3.2 Direct Sowing Technique
Herbicide applications, in combination with plastic tunnel for paprika peppers in Aragon have been studied.
3.3 Collection Techniques
A pepper-picking machine suited to the conditions in Aragon has been prepared.
3. 4 Erosion Control Techniques
The adaptation of asparagus as erosion-preventing plant cover has been confirmed.
For historical reasons, the Plant Production Technology Unit is basically comprised of breeders; however, as far as possible, the study and improvement of cultivation techniques has not been neglected; such techniques evolve rapidly in such a dynamic aerea as the vegetable sector.
4.- Agroenergetic Crops
4.1 Bioenergetic Crops
Work focusing on the cardoon crop (Cynara cardunculus L.) has been carried out with a view to the production of biomass for energy purposes. Tests were set up in various areas of Aragon to carry out environmental adaptation studies on the crop in terms of its adaptation to the winter cold and of its rusticity and resistance to drought.
4.2 Selection and improvement of Cynara cardunculus L. Cultivars for Biomass Production
Studies on various cultivars of market-garden cardoon from the CITA Vegetable Species Germplasm Bank have been performed in order to determine their potential as biomass producers. As a result a variety that is well adapted to the area and that stands out for its high production rate was selected. Improvement work on this variety is currently under way.
Agroenergy is an option for the future in the face of the depletion of fossil fuels, in addition to the environmental problems they cause. The possibilities of fulfilling the Kyoto agreements to which Spain is committed inevitably involve the development of alternative, sustainable and environment-friendly energies, among which the development of the production of biomass and biofuels is bound to play a fundamental role.

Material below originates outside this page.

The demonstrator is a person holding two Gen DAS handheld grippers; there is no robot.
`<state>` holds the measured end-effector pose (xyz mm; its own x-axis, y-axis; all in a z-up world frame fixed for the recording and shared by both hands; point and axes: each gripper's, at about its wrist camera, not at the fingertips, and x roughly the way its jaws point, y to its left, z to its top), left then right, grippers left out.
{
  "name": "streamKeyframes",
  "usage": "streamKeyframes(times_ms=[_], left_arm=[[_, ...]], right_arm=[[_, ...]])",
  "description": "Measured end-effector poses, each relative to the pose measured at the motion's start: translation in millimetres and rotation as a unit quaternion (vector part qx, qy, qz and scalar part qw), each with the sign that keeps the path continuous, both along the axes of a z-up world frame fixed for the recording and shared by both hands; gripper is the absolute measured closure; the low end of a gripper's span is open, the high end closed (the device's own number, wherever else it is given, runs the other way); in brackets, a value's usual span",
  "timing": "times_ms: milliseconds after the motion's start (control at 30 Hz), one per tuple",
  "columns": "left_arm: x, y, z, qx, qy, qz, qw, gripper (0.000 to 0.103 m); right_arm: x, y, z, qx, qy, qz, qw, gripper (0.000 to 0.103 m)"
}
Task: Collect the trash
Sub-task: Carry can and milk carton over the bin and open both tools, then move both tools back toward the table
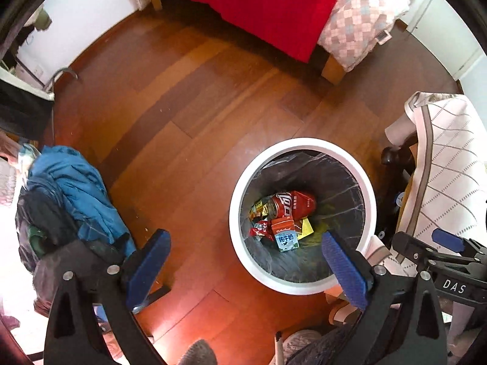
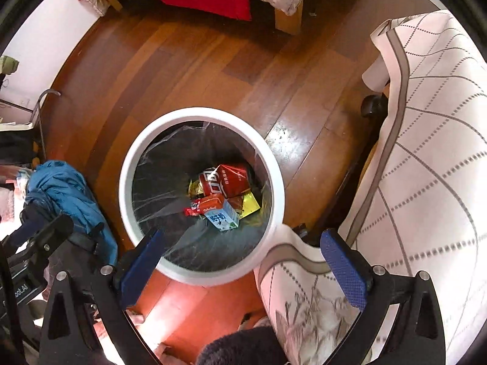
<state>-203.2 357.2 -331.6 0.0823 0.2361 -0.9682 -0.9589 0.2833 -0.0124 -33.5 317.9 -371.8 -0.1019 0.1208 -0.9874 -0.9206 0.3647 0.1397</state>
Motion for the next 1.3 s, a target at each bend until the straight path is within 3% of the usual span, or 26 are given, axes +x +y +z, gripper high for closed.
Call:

5.- Technical of crop in vitro
5.1 Conservation of plant material
In vitro conservation of genotypes of interest from the agronomic or genetic viewpoint, which cannot be multiplied by seed. A collection of 85 asparagus genotypes is conserved.
5.2 Micropropagation
In situ application of the cloning technique starting from lateral branch asparagus tips
Utility: Multiplication of parentals of special hybrids and genotypes.
5.3 Achieving Variability
Development of in vitro variability achievement by means of direct and indirect somatic embryogenesis
Practical use of anther culture (androgenesis) of asparagus in genetic improvement programmes. Obtaining of haploid segregants and homozygotic double haploids in this dioeceous species. Obtaining of supermales.

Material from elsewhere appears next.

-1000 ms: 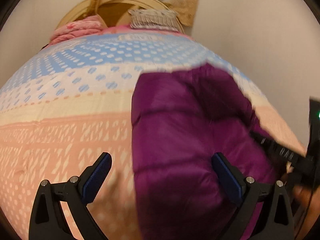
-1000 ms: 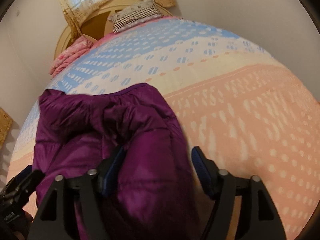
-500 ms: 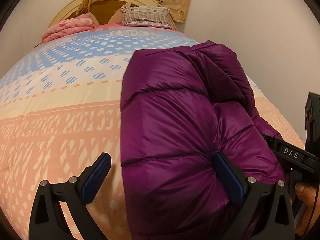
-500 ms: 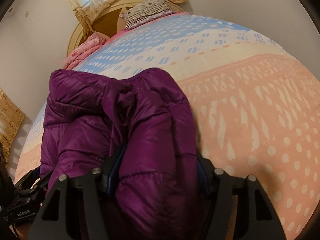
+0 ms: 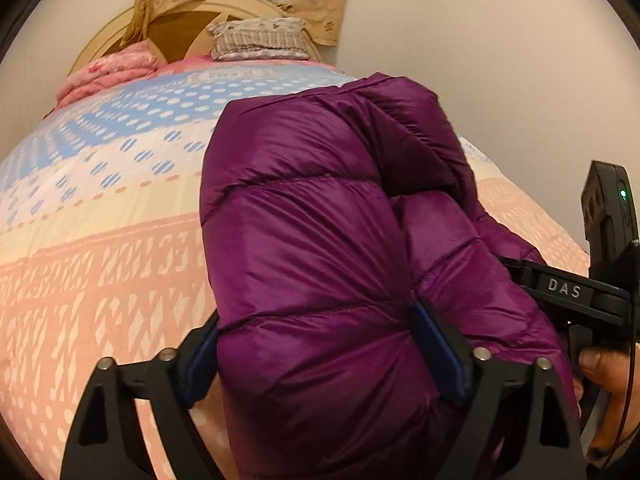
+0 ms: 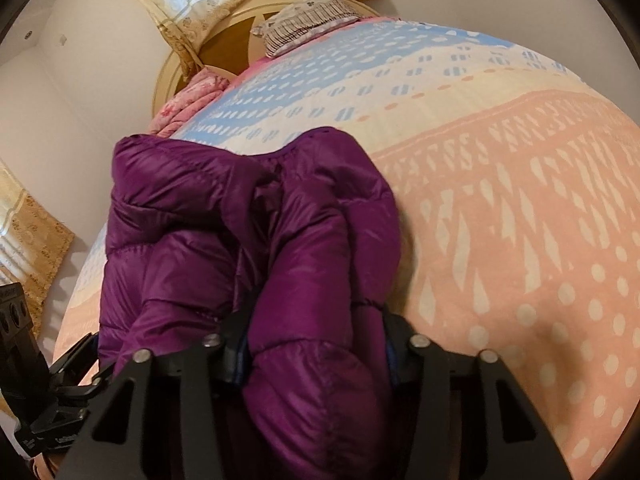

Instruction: Fold large clothes

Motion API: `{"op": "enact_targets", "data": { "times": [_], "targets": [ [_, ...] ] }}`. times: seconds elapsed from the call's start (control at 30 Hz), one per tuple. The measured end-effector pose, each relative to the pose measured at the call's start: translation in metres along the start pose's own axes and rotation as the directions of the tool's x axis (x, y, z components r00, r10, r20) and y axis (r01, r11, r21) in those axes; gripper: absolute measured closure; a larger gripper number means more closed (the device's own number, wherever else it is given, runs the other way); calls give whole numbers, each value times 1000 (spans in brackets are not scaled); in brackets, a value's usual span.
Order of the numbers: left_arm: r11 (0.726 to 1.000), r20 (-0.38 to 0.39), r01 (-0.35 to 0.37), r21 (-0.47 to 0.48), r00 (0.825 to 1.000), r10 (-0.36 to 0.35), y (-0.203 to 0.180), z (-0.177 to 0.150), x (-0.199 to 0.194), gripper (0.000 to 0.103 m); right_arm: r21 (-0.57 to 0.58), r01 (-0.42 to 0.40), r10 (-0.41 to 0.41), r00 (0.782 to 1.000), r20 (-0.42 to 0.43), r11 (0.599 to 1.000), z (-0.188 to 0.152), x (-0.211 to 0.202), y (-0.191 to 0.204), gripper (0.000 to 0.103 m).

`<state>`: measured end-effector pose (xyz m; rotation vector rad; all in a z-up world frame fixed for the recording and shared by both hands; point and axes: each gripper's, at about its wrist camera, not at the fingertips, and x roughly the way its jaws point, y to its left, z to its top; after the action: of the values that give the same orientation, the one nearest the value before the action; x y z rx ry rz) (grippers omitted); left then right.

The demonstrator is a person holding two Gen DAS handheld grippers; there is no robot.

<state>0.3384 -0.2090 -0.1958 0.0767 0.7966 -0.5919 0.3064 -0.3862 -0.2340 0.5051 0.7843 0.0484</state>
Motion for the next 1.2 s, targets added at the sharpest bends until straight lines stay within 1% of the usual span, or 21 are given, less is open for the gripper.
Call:
{"op": "enact_targets", "data": {
  "times": [0.03,0.1,0.13,0.2,0.23,0.3,0.37,0.4,0.57,0.7,0.77,0.97,1.2],
  "targets": [
    [1000,3,2,4,1000,-2,-1,0,-1,20,-4,-5,5,1000,3,1000,-1,0,1,58],
    [1000,12,5,13,1000,-5,-4,-1,-3,29,-14,-15,15,1000,6,1000,-3,-3,3,64],
    [1000,20,1,22,1000,-1,-7,-2,-5,31,-18,-18,18,1000,8,1000,-4,-4,4,66],
    [999,34,-13,45,999,11,-13,-3,-10,41,-30,-22,23,1000,18,999,-5,-7,6,69],
    [998,44,-22,55,999,19,-15,-3,-12,43,-30,-23,24,999,22,999,-6,-8,7,70],
    [998,60,-35,61,998,31,-17,-4,-19,56,-36,-34,36,998,45,999,-7,-14,9,74],
    [997,77,-39,65,996,34,-19,-3,-31,63,-35,-55,58,996,68,998,-9,-23,12,76],
    [997,85,-42,64,996,36,-19,-2,-38,65,-27,-77,79,993,85,997,-12,-30,15,76],
    [996,144,-57,74,988,46,-15,-3,-76,68,-43,-150,154,981,122,988,-21,-48,40,77],
    [995,175,-79,56,982,68,1,-9,-111,68,-69,-199,206,972,113,978,-24,-51,68,78],
    [994,181,-96,48,980,86,9,-13,-123,68,-92,-219,228,968,108,971,-25,-50,85,78],
    [987,203,-163,-7,966,161,44,-26,-158,68,-158,-277,290,955,68,948,-30,-38,143,78],
    [965,205,-246,-88,944,260,95,-42,-188,68,-232,-323,330,944,-7,918,-37,-7,205,78]
  ]
}}
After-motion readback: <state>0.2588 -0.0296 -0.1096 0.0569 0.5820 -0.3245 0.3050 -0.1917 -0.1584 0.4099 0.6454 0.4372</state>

Cell cultures are a powerful tool that can be applied to genetic improvement, genetic studies, propagation, or sanitation of material. In the Plant Production Technology Unit the in vitro culture technique has been applied to asparagus improvement for some time, but the technique is expected to be applied to other species in the future.
.6.-Varietal Characterisation
6.1 Variability Studies by means of Molecular Markers, of Melon and Onion Entries
DNA markers are a powerful instrument for detecting the variability that exists within a species; in this context, characterization using these markers has been started on these two species.

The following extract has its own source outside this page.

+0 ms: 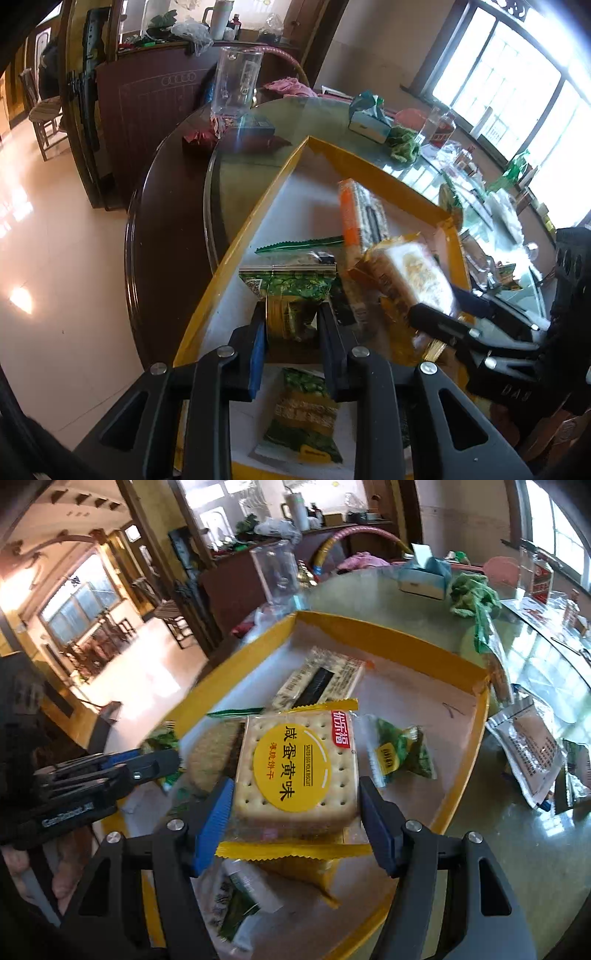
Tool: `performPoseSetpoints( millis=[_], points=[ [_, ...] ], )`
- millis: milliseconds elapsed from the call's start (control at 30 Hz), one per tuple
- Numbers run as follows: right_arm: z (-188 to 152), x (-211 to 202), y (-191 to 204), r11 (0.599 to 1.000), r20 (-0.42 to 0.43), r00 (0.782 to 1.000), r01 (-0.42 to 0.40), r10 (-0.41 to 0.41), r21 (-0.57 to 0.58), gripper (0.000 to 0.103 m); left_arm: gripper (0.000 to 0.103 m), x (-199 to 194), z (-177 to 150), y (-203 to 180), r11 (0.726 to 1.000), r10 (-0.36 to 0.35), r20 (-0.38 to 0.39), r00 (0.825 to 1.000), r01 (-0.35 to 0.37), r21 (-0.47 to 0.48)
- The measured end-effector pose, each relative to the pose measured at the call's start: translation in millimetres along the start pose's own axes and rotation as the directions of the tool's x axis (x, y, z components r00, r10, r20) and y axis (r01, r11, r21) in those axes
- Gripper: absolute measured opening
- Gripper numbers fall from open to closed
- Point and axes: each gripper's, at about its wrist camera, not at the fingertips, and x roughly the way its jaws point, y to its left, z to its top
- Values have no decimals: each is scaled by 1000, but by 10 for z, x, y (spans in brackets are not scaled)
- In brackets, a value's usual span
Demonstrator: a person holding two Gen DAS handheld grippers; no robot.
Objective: Organize snacks
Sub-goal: 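Carry both packs over the tray and open both tools to release them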
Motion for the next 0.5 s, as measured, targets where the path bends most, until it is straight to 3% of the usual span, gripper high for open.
performPoseSetpoints(
  millis=[200,367,500],
  points=[
    [51,64,-143,998,-8,1000,28,-27,54,68,25,41,-2,22,1000,24,-11,1000,-24,17],
    [53,88,-141,998,-4,1000,21,-21,57,69,29,51,34,71,1000,-2,-10,1000,2,-18],
    [44,-17,-180,996,18,1000,-14,12,83,73,56,-37,-5,21,999,33,18,999,-33,20]
  ],
)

6.2 Morphological Characterization of Melon Accessions with resistance to Fusarium oxysporum f.sp. melonis
Melon accessions with resistance to vascular fusariosis were characterised morphologically and molecularly (microsatellites) with the aim of determining which ones were most similar to Spanish melons and therefore most suitable as sources of resistance.
6.3 Use of Isoenzymatic Markers in the Characterisation of a Selection of Asparagus Material.
Isoenzymatic markers have been developed for asparagus in the Unit and have been used for:
1 Determination of haploid and dihaploid material from anther culture
2 Characterisation of hybrid parentals
3 Protection of the plant material obtained
4 Control of the genetic purity of commercial hybrids.